### Task to carry out
Whenever a line in the data holds the string "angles", pull that line out.

### Data extract
====

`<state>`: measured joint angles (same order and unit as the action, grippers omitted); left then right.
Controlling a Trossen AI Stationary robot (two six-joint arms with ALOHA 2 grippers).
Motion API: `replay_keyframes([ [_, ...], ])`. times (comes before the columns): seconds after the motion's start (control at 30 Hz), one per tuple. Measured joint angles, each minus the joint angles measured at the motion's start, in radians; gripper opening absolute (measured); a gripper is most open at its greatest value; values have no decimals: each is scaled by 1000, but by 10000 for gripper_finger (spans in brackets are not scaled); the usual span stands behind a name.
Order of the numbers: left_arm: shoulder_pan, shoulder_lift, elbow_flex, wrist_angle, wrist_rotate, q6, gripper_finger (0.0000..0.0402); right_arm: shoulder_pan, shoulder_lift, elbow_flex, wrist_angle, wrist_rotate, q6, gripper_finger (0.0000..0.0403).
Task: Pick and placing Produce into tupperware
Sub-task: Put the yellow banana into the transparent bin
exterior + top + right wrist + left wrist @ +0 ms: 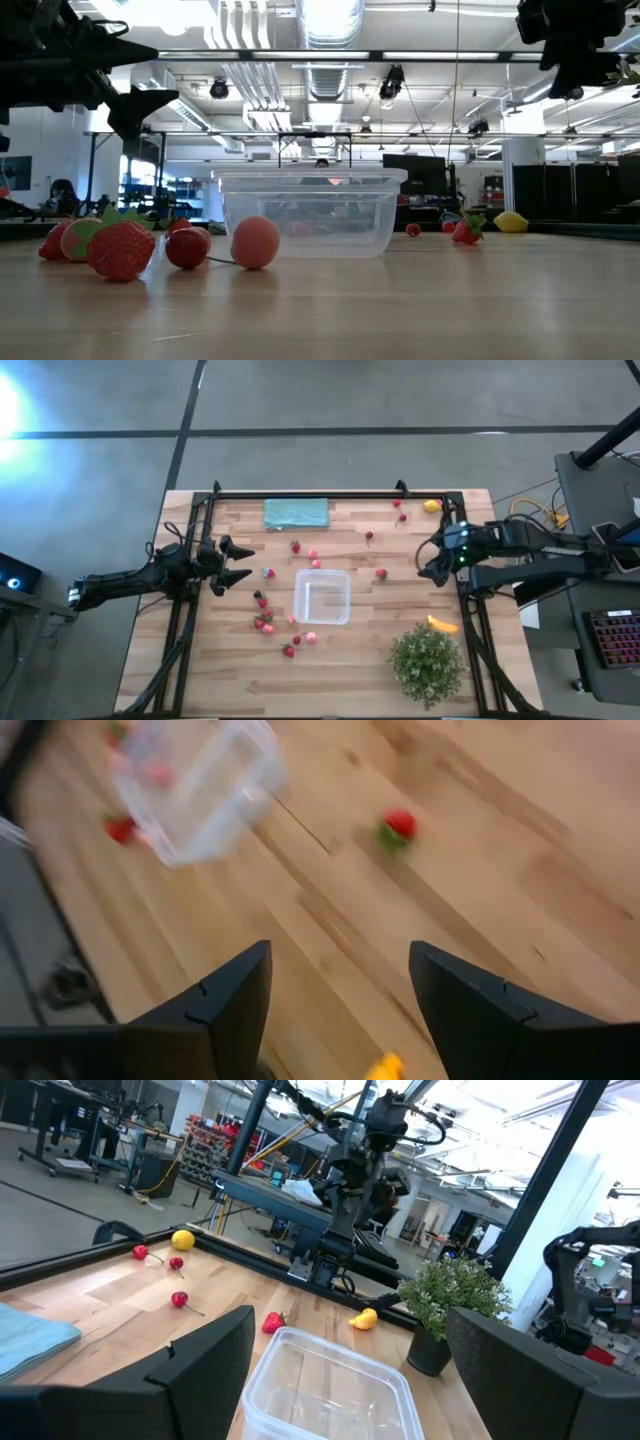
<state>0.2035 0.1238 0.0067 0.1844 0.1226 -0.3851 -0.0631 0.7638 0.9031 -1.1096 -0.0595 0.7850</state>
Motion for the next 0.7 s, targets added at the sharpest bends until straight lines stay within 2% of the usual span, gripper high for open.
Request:
replay_keyframes([
  [0.23, 0, 0, 0, 0, 0, 0, 314, 28, 141, 70, -219, -157, -19, 228],
  [0.5, 0, 0, 0, 0, 0, 0, 314, 158, 231, 37, -379, -289, 59, 228],
  [0.7, 0, 0, 0, 0, 0, 0, 314, 308, 255, 14, -370, -279, 172, 228],
])
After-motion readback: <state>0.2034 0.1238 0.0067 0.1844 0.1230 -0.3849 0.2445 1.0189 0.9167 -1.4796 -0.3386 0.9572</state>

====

### Output
`<state>`: measured joint angles (same order and unit as the action, grippers omitted); left then right.
Motion API: `replay_keyframes([ [_, ...], ])`. times (comes before the columns): seconds after the motion's start (control at 30 Hz), one per tuple. Measured joint angles, each minus the joint angles measured at the motion's start, in radians; gripper opening absolute (measured); a gripper is most open at its greatest value; values have no decimals: each is scaled by 1000, but by 10000 for gripper_finger (spans in brackets are not scaled); the usual span stands behind a name.

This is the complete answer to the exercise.